The Court denied Traveler’s motion to dismiss that portion of the suit against it relating to Traveler’s intake and handling of the claim, however.  The insured claims that Travelers breached its duty of good faith and fair dealing in allegedly misleading its insured to delay the filing of the claim until it received formal suit papers.   The Court also found there were factual issues relating to whether Travelers  diligently investigated, evaluated, and communicated about the claim to its insured, and denied Travelers’ summary judgment motion as to those claims also.

The Takeaway:   This decision is a textbook example of a jurisdiction in which having a reasonable position to deny coverage to an insured is not the end of the bad faith analysis.  Claims handling (the means), separate and apart from the claims decision (the end), is subject to bad faith scrutiny under this jurisdiction’s bad faith law.  Best claims practices, therefore, should facilitate proper claims decisions being made in conjunction with proper claims handling, from initial intake to final coverage decision.

Travelers v. Fed. Recovery Services (D. Utah 2016)

3rd Circuit Affirms Denial of Remand Motion, Upholds UM/UIM Waiver

In Lieb v.

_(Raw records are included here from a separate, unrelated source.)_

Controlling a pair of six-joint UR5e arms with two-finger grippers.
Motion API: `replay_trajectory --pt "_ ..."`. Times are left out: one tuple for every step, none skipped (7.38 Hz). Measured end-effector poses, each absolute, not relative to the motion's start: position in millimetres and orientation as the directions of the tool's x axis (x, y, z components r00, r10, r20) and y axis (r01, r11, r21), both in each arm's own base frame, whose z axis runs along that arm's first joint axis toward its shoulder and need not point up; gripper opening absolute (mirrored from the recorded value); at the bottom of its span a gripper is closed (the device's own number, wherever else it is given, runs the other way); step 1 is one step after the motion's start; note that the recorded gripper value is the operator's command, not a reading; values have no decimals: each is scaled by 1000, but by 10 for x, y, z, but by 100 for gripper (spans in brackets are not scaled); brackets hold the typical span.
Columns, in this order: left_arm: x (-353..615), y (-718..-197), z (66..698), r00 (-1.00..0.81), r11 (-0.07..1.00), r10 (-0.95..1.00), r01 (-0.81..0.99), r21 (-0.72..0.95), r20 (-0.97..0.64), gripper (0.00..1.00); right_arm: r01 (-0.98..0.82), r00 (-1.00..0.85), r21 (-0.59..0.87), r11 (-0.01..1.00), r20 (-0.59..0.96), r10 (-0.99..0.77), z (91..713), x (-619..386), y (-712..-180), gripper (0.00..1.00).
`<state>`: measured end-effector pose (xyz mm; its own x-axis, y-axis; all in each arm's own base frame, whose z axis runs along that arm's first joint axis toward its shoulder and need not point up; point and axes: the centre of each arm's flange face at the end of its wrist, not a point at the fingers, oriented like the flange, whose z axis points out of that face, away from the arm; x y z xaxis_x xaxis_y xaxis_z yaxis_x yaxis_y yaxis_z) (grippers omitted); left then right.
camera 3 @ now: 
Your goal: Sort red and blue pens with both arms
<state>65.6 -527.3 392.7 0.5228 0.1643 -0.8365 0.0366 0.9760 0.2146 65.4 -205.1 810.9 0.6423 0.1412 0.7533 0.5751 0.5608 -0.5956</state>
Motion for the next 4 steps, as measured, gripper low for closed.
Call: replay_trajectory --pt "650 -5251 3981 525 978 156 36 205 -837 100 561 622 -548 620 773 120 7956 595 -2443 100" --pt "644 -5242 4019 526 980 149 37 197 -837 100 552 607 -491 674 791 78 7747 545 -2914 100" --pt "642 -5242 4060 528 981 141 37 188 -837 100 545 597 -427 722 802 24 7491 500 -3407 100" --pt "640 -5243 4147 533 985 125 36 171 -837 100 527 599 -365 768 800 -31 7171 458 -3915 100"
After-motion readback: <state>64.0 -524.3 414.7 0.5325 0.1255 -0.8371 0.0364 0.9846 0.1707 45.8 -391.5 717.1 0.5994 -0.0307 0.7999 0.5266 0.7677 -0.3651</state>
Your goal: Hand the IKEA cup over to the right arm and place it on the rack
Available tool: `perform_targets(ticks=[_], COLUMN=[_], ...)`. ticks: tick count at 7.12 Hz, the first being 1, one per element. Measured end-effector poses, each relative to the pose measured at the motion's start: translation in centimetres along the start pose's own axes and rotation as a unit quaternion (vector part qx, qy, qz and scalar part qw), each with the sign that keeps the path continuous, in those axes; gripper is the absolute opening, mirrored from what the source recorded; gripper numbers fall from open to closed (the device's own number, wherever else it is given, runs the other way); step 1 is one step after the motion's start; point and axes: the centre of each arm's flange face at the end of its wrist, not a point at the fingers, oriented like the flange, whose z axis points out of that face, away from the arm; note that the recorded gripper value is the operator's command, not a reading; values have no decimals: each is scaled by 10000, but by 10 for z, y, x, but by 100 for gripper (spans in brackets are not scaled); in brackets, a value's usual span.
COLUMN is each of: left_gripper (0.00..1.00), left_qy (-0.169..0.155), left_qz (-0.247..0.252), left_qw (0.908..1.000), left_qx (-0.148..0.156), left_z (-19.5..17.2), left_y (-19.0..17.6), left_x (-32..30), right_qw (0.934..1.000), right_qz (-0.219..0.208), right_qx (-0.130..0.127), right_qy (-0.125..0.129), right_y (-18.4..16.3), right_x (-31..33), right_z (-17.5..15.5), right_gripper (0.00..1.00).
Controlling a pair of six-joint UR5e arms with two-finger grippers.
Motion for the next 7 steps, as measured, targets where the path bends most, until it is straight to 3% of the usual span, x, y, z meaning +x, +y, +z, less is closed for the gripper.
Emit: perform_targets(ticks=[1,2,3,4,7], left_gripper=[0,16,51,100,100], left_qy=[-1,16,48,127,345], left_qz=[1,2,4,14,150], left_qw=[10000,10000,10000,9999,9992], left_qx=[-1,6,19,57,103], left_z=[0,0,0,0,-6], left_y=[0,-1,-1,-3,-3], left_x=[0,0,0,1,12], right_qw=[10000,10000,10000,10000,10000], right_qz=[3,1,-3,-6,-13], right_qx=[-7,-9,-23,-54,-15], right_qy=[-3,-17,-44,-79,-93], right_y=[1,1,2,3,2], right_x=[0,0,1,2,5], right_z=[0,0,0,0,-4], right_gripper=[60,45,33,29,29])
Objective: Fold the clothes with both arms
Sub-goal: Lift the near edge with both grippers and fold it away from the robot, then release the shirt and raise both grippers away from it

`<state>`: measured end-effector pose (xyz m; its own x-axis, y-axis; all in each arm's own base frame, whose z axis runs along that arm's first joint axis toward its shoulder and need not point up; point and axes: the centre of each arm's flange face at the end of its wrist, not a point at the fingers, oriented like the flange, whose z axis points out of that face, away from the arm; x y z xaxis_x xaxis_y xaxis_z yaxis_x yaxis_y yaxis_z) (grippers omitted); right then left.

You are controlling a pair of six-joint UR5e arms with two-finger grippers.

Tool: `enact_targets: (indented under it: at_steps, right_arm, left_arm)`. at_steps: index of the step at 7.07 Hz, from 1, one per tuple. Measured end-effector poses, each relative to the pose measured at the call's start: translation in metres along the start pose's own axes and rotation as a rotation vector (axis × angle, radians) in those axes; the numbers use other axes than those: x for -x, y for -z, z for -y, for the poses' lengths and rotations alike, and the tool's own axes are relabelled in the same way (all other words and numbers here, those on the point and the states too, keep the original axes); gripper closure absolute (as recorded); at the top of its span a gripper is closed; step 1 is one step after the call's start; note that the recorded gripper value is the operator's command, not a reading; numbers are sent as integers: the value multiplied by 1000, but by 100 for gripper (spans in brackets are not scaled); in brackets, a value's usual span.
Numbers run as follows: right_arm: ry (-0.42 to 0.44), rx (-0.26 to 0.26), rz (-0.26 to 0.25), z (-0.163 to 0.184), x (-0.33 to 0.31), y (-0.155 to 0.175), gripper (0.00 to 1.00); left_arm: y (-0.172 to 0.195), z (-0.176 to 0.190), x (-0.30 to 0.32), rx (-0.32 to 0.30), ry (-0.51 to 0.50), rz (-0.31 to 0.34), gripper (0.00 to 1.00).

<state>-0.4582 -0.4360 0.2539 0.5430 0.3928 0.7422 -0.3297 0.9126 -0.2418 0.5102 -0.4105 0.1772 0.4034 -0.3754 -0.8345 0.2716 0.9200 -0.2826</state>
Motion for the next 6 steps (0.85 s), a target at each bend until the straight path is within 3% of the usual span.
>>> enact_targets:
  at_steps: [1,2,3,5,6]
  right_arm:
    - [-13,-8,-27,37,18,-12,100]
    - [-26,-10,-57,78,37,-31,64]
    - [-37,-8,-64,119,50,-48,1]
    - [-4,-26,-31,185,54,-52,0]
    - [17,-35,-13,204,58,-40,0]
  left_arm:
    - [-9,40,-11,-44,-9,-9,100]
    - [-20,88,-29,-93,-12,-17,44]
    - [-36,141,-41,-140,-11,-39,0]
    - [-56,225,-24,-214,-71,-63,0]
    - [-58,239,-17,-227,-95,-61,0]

Allstate, the 3rd Circuit Court of Appeals affirmed district court rulings 1.) denying the insured’s remand motion after Allstate removed the case from state court; and 2.) affirming dismissal of breach of contract claims under an automobile insurance policy, finding the insured’s waiver of UM/UIM coverage to be valid under the Pa.M.V.F.R.L.

The district court properly looked to  assessing jurisdictional amount as of the time of the removal, the appeals court found.  At that time, the Plaintiff’s complaint contained a claim for insurance bad faith, thus taking the value of the case in excess of the $75,000 jurisdictional limit.

The appeals court also affirmed the dismissal of the insured’s suit for UM/UIM benefits, finding a signed waiver form in compliance with Pa. law.